A consistent routine helps a child’s body anticipate sleep, which reduces the time it takes to fall asleep. The American Academy of Pediatrics recommends keeping the whole routine to 30 minutes or less. A typical sequence might look like this:

  • Quick tidy-up: Putting books, toys, and clothes away signals the transition from active time to wind-down time.
  • Hygiene basics: Brushing teeth, washing face, changing into pajamas.
  • Calm activity: Reading a book together or having a short conversation about the day.
  • Lights out: Same time every night, including weekends when possible.

Giving your child small choices within the routine (which book to read, which stuffed animal to sleep with) helps them feel some control without derailing the schedule. The key is limiting those choices so they don’t become a stalling tactic.

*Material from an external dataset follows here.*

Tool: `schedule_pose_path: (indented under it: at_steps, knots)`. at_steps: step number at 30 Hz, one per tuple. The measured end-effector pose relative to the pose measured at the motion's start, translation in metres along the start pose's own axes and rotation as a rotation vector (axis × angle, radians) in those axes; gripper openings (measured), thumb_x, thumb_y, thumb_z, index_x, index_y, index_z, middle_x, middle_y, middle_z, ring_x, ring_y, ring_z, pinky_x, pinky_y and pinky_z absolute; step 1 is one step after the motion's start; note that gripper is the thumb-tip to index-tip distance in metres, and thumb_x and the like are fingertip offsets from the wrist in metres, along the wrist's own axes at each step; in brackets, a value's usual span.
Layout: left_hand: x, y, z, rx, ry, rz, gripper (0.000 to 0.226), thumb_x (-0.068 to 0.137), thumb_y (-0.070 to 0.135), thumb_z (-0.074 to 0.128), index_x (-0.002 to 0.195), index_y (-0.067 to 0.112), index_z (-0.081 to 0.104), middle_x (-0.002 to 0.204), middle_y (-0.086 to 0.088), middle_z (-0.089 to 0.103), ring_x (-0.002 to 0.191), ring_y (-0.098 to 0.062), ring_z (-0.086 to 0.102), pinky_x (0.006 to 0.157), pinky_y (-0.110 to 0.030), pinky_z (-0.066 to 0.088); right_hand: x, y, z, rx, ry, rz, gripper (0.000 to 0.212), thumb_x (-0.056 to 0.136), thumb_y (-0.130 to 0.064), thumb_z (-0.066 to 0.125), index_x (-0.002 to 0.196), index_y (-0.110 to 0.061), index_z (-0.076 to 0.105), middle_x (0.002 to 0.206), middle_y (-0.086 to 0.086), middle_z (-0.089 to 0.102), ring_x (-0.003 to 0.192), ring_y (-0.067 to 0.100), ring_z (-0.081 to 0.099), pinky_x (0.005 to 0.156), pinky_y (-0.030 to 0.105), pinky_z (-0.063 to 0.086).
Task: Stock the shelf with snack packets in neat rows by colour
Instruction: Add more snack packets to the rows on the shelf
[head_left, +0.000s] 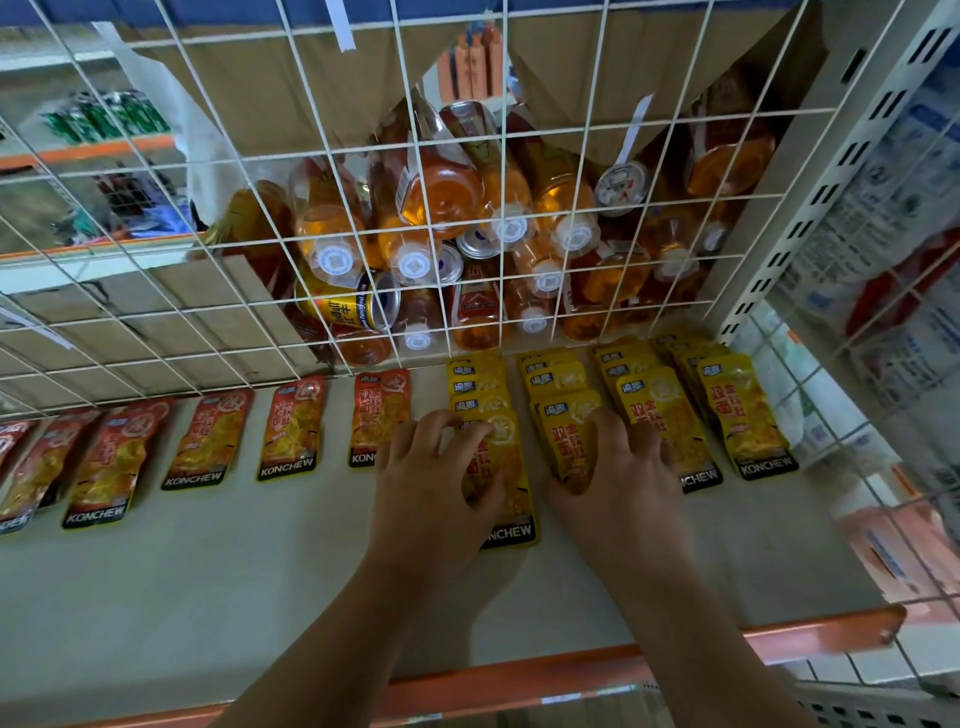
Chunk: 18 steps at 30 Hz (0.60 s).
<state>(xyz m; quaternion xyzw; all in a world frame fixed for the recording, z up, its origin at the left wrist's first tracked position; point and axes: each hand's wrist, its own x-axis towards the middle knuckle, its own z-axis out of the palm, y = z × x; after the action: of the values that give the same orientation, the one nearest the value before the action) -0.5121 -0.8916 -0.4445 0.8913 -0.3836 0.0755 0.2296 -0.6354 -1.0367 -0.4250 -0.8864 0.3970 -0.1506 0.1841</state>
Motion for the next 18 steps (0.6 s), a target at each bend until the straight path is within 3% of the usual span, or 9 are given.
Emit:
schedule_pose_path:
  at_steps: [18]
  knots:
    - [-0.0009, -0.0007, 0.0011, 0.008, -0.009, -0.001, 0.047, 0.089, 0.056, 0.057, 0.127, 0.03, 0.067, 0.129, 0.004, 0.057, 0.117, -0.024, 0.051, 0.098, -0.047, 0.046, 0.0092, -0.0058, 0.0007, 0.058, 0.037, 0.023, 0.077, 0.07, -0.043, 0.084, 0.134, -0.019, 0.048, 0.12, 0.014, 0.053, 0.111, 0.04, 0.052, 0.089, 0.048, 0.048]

Screens and the Hour Before Bed

The Mayo Clinic recommends no screens for at least one hour before bedtime. The light from tablets, phones, and TVs can suppress the body’s natural production of melatonin, the hormone that signals it’s time to sleep. For a 9-year-old with an 8:30 bedtime, that means screens off by 7:30. This single change often makes the biggest difference for families struggling with bedtime resistance or kids who lie awake for a long time after lights out.

Naps at This Age

Nine-year-olds should not be napping. If your child regularly falls asleep after school or on weekends, it’s a strong sign they aren’t getting enough nighttime sleep. Daytime naps at this age can also push back the time a child feels tired at night, creating a cycle of late bedtimes and insufficient rest. The fix is almost always an earlier bedtime rather than a supplemental nap.

Weekend Bedtimes

Letting a child stay up significantly later on Friday and Saturday nights disrupts their internal clock in the same way jet lag does. Their body adjusts to the later schedule over the weekend, then struggles to fall asleep at the earlier time on Sunday night. Keeping weekend bedtimes within 30 to 60 minutes of the weekday schedule prevents this “social jet lag” and makes Monday mornings noticeably easier. As children approach puberty, their circadian rhythm naturally begins to shift later, with melatonin release happening progressively later in the evening. A consistent schedule helps counteract this drift before it becomes the dramatic shift seen in teenagers.